Child advocate Kathleen Kufeldt says a boy in a small Newfoundland town requires immediate intervention. Child advocate Kathleen Kufeldt says a boy in a small Newfoundland town requires immediate intervention. (CBC)

A small boy in rural Newfoundland who has been accused of killing local animals requires immediate treatment to steer him away from greater dangers, one of Canada's foremost experts in child protection says.

Authorities say an eight-year-old boy in Stoneville, on Newfoundland's northeast coast, killed a neighbour's dog with a barbecue fork in June and this week bludgeoned another family's pet chickens to death.

Kathleen Kufeldt, a former chair in child protection at Memorial University in St. John's, said there is no question that health-care workers need to intervene in the boy's case.

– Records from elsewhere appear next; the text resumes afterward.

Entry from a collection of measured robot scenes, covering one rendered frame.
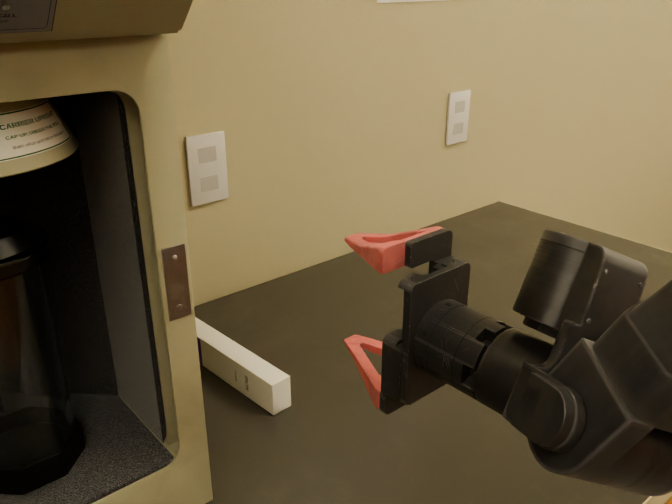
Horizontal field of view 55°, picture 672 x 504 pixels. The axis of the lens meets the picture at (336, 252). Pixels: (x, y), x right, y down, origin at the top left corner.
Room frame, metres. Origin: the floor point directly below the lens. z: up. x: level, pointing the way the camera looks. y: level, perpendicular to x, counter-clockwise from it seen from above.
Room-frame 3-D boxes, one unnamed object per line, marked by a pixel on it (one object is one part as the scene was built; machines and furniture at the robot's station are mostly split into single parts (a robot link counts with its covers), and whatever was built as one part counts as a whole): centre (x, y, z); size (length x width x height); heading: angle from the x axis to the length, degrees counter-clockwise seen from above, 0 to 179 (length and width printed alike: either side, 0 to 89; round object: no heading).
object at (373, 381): (0.46, -0.04, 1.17); 0.09 x 0.07 x 0.07; 41
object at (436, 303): (0.40, -0.09, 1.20); 0.07 x 0.07 x 0.10; 41
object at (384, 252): (0.46, -0.04, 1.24); 0.09 x 0.07 x 0.07; 41

"If this youngster is not treated early, and if the home situation is a bad one, not taken from that home early, then the chances are that he's going to grow up into a sadistic adult who's going to do a lot of damage," Kufeldt told CBC News.

Kufeldt said both the child and the community around him are at risk unless professionals take action.

Central Health, the regional authority that manages hospitals and many health services in central Newfoundland, declined to comment on the kind of help that is available for the boy, although a spokesperson questioned whether there is even a mental health issue in the case or whether the boy is simply a "bad kid."

RCMP are investigating this week's incident.

Thorough assessment needed

Kufeldt said the boy needs to be thoroughly assessed, possibly at a hospital outside Newfoundland and Labrador.

She said she believes if the boy cannot get the treatment he needs close to home, he would be better served to leave the province to attend a treatment centre.

Neighbours in Stoneville told CBC News they are worried about what the boy is capable of doing next. Kufeldt said they are right to be concerned.

"They should start worrying at the first symptoms, and you've described some very serious symptoms already," said Kufeldt.